While the monkey whacked off.
He took it for a walk, and it bit a woman.
We ended up with the cage.
And put a guinea pig in it.
For a week.
It crawled out through the food dish gate and cut its leg, bleeding to death in a closet.
I remember screaming with tears, but the strange thing is, I don’t remember it having a name.

Disconnected number

The hospital was stuck with a dead old man in its morgue and a dementia-ridden widow.
They left messages at the number on his file, and one day they got a text back with an address to send the body to.
It turned out to be the local zoo’s service entrance.
“They preyed on me for years,” an angry voice said. “Let the animals prey on him.”
The hospital said that was unethical.
“So was he.
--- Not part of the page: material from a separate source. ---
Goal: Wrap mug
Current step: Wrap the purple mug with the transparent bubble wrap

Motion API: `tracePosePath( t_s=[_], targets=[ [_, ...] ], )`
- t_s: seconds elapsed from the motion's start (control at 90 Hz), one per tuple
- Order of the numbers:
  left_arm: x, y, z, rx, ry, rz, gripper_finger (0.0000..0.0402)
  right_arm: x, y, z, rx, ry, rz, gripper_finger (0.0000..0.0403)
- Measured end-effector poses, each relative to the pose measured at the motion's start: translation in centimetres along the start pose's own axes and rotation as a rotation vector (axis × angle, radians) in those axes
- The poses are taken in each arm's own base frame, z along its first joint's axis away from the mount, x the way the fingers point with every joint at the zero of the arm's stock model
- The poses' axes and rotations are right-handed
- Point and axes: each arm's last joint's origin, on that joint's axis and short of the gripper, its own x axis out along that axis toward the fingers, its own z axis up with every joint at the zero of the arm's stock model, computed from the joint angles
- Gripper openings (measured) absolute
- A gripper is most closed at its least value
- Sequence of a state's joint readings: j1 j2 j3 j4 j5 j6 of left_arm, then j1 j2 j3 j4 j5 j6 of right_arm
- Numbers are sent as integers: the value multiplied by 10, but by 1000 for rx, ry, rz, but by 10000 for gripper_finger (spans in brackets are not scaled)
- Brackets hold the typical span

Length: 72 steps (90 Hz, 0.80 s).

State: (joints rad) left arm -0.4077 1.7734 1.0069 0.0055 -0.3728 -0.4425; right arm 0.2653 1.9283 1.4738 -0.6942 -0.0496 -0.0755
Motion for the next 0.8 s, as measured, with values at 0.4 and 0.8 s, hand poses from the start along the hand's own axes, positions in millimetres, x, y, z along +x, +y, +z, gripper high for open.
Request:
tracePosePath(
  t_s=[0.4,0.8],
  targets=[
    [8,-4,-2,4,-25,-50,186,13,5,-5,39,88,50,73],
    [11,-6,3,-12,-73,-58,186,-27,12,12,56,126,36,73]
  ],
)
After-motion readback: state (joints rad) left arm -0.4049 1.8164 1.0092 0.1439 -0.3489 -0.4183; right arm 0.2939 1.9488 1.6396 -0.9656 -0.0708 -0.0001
Put an ad in the paper for necrophiliacs. Ten bucks a fuck. When you have enough, burn him.”
After that, the number was disconnected.

Punch a Nazi in the face

The problem with “Punch a Nazi in the face” is that I think by now, nearly all of them are dead.
And when there were a few alive, the fucking ALCU was defending them in court, lying about them having been Nazis, and so forth.
“Demjanjuk was a kindly sweet old retired autoworker.”
Uh huh.
“Rudolph Hess was just following orders!”
Erm… he was giving them, too, asshole.
Fucking lawyers.
Maybe it should be “Punch fucking lawyers in the face.”
Lawyers, you know who they are.
They have degrees and law licenses.
And in England, they have silly white wigs.